Instabilities of galactic discs in the presence of star formation
Monthly Notices of the Royal Astronomical Society, 2005
We discuss the stability of galactic discs in which the energy of interstellar clouds is gained in encounters with expanding supernova (SN) remnants and lost in inelastic collisions. Energy gain and loss processes introduce a phase difference between the pressure and density perturbations, making discs unstable on small scales for several recipes of star formation. This is in contrast to the standard stability analysis in which small-scale perturbations are stabilized by pressure.
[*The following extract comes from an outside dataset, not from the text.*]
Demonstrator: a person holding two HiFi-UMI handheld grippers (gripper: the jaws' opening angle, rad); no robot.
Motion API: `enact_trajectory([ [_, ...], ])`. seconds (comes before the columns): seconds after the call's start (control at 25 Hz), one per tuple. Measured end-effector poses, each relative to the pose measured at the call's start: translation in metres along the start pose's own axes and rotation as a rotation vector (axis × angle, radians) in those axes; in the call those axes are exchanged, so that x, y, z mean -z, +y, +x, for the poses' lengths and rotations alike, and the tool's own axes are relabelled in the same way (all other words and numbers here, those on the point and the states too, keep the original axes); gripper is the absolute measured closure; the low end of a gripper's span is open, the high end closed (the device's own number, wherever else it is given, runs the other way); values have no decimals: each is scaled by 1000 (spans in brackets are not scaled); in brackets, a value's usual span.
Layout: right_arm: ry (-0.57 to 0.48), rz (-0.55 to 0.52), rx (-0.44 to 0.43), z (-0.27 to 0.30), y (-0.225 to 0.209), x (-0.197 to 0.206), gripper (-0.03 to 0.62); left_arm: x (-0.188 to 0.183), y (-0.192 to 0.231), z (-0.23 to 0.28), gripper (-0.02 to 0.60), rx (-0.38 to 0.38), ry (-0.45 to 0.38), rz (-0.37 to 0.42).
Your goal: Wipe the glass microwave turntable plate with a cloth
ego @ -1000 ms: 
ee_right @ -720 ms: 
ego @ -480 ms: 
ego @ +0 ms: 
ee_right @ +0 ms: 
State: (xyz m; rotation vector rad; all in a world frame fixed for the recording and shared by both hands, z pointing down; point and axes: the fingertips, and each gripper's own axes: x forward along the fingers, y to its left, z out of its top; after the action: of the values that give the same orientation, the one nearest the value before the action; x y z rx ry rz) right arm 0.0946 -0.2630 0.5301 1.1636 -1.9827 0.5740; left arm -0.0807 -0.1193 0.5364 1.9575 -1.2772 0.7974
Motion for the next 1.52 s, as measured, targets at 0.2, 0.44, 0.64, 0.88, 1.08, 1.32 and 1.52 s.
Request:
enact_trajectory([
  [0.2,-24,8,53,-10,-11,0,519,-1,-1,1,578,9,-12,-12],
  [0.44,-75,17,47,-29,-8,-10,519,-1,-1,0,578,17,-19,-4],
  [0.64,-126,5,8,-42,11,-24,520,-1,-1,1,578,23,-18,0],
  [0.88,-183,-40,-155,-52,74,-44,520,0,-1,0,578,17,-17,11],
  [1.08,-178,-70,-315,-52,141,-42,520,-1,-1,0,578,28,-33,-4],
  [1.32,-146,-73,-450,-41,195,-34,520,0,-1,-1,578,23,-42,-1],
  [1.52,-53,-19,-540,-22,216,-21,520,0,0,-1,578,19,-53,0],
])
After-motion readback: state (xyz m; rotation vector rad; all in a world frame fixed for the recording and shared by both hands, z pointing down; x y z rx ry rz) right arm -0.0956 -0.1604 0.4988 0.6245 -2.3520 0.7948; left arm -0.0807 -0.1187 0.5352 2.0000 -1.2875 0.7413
In the limit of small scales, the dispersion relation for the growth rate reduces to that of thermal instabilities in a fluid without gravity. If instabilities lead to star formation, then our results imply a secondary mode of star formation that operates on small scales and feeds on the existence of a primary mode on intermediate scales. This may be interpreted as positive feedback. Further, the standard stability criterion on intermediate scales is significantly modified.